Collectively, our findings present associations between metabolic and intestinal mucosal health using the PPARα agonist, fenofibrate. We observed that fenofibrate improves plasma lipid profiles, markers of intestinal barrier integrity, and mucosal inflammation associated with DM. Further investigation into this canine model of DM is critical in discovery of new molecular pathways and development of novel therapeutic approaches in humans with metabolic or gastrointestinal disease61,62. The role of IELs in pathophysiology of canine diabetes mellitus remains under-investigated and warrants further research to identify underlying mechanisms that contribute or protect against intestinal barrier function.
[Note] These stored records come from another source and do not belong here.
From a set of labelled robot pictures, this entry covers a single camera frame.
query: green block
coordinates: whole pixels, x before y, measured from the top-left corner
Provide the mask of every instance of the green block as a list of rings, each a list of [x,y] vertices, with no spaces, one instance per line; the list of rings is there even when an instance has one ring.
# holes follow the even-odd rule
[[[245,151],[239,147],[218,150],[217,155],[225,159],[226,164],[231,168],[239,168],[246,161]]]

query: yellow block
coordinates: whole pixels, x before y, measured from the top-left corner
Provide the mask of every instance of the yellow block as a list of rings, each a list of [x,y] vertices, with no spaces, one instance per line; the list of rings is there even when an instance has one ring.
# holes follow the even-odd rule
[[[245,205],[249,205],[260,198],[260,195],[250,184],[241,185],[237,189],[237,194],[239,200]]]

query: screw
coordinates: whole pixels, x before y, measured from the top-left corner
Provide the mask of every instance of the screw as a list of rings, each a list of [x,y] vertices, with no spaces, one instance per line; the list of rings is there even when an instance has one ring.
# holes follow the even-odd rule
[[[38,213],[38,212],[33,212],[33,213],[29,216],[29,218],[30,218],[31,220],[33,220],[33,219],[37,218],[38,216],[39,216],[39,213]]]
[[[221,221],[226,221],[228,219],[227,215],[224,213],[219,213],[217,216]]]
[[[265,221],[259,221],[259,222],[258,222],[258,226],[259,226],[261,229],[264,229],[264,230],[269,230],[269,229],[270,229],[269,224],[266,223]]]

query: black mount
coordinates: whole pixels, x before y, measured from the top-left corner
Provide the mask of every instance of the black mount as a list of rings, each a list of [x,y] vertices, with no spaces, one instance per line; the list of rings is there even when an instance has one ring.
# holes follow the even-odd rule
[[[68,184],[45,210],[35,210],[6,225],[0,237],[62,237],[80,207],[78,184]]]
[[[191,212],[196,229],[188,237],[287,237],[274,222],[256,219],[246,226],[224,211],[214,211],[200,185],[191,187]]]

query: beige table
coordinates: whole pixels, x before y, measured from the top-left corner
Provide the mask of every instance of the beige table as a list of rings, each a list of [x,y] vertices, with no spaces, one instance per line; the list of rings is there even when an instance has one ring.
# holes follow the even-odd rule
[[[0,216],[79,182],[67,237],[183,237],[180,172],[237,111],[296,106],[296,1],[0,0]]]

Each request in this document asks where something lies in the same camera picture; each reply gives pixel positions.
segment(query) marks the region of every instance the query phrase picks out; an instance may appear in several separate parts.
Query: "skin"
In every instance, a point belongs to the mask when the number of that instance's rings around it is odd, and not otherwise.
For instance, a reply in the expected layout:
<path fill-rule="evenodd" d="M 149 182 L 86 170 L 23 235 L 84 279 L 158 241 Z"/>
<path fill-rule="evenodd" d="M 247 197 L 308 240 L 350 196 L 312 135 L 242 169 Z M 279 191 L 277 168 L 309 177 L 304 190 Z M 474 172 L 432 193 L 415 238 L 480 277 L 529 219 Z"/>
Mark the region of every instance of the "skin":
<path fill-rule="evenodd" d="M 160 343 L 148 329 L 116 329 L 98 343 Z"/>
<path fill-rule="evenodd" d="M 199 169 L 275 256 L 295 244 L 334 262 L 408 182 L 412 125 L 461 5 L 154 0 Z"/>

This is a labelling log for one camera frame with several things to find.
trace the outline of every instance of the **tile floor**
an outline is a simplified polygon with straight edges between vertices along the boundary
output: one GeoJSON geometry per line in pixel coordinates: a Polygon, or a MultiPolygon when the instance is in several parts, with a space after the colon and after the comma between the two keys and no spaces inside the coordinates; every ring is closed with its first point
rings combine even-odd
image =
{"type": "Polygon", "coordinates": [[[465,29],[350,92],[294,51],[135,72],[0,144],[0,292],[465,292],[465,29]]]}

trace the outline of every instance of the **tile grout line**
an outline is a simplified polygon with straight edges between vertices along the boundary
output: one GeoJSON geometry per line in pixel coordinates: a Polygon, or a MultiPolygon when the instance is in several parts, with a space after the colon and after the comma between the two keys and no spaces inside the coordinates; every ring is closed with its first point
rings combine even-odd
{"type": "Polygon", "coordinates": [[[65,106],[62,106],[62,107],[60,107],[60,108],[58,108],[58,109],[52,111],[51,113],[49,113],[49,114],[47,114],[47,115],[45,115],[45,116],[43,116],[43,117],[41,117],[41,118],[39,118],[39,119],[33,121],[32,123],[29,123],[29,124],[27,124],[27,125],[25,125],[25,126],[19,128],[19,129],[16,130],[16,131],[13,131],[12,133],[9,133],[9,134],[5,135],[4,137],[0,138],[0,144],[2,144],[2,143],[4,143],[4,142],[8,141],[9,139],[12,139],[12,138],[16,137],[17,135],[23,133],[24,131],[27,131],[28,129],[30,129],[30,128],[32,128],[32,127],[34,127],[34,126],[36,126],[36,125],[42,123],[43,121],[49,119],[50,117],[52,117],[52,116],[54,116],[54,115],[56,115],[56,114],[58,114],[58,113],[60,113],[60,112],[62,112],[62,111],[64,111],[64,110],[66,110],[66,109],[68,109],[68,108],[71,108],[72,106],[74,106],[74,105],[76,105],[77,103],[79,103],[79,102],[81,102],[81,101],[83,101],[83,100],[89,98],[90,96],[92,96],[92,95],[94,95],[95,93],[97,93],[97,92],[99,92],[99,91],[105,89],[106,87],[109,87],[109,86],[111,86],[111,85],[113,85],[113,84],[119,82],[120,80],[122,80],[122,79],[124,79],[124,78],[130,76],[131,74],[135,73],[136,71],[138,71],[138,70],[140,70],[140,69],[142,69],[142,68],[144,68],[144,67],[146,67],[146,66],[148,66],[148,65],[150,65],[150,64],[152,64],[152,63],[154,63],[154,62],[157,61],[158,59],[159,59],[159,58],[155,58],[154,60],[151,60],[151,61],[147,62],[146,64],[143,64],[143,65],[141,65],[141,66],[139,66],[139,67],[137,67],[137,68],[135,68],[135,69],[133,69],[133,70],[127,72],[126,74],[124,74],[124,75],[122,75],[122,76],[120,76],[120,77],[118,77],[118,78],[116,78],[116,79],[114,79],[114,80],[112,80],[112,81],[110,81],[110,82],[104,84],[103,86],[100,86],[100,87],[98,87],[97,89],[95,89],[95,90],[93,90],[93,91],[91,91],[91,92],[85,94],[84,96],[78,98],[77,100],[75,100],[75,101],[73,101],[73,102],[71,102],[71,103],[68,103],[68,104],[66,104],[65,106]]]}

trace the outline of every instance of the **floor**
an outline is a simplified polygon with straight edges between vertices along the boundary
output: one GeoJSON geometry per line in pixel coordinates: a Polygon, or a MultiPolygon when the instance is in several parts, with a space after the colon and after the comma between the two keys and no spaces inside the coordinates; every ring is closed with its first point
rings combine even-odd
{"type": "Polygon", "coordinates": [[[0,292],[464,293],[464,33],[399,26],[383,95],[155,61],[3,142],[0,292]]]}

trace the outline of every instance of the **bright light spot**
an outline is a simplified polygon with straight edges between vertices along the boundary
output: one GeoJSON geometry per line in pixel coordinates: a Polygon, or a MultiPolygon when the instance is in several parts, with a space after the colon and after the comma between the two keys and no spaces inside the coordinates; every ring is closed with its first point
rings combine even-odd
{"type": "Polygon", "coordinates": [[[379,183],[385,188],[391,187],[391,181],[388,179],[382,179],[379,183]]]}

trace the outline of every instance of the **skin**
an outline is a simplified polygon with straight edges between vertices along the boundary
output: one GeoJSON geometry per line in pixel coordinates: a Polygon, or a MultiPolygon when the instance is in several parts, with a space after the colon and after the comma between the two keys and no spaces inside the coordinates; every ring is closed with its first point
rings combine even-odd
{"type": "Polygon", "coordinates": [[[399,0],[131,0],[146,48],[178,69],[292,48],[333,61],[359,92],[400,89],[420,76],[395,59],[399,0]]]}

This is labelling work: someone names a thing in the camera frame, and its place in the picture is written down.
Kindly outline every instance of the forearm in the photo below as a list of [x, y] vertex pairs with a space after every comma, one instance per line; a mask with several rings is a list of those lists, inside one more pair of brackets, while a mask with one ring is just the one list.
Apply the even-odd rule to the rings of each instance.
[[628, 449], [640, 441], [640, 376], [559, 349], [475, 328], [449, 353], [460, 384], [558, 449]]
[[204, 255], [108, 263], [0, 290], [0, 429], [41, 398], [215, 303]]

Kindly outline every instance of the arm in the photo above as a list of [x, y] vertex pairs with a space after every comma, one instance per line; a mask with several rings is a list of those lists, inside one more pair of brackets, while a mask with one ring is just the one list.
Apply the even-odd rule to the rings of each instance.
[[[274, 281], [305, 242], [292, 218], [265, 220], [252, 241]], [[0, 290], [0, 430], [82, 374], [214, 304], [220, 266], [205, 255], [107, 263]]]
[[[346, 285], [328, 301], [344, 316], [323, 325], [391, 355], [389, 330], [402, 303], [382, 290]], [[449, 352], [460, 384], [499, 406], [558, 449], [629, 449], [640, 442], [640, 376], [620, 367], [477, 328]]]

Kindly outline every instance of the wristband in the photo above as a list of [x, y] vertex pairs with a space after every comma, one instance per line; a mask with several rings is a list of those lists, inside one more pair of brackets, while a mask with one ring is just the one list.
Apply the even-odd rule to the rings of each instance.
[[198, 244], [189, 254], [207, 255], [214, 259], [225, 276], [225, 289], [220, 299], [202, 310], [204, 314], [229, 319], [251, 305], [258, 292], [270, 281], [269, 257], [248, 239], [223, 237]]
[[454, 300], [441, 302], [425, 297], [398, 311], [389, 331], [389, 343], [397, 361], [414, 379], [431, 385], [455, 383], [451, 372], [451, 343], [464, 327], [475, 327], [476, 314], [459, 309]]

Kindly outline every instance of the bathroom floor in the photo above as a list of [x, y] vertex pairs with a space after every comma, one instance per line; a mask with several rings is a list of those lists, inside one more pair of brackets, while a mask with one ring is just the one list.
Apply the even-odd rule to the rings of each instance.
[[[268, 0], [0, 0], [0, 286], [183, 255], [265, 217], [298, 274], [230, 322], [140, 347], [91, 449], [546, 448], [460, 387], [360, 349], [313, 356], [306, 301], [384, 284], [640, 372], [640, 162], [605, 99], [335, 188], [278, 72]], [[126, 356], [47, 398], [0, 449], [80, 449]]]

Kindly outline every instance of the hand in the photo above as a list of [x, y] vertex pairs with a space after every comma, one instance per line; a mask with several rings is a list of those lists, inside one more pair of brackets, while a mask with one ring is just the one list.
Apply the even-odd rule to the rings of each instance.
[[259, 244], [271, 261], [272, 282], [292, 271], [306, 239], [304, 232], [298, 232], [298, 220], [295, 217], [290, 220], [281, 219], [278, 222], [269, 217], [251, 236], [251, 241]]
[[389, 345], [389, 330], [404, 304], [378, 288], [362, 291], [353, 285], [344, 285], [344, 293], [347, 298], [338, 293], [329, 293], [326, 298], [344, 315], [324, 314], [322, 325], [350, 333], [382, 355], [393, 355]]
Currently, there are many limitations to in vivo intestinal barrier measurements in dogs, resulting in a need for more quantitative markers of barrier permeability and reliable in vitro models in dogs. More longitudinal studies are needed with a larger sample size consisting of both male and female dogs to confirm the findings reported herein. Our data highlight opportunities to explore PPARα signaling as a modulator of metabolism and mucosal immunity across multiple diseases and species. Based on these findings, clinical studies in humans with DM are warranted.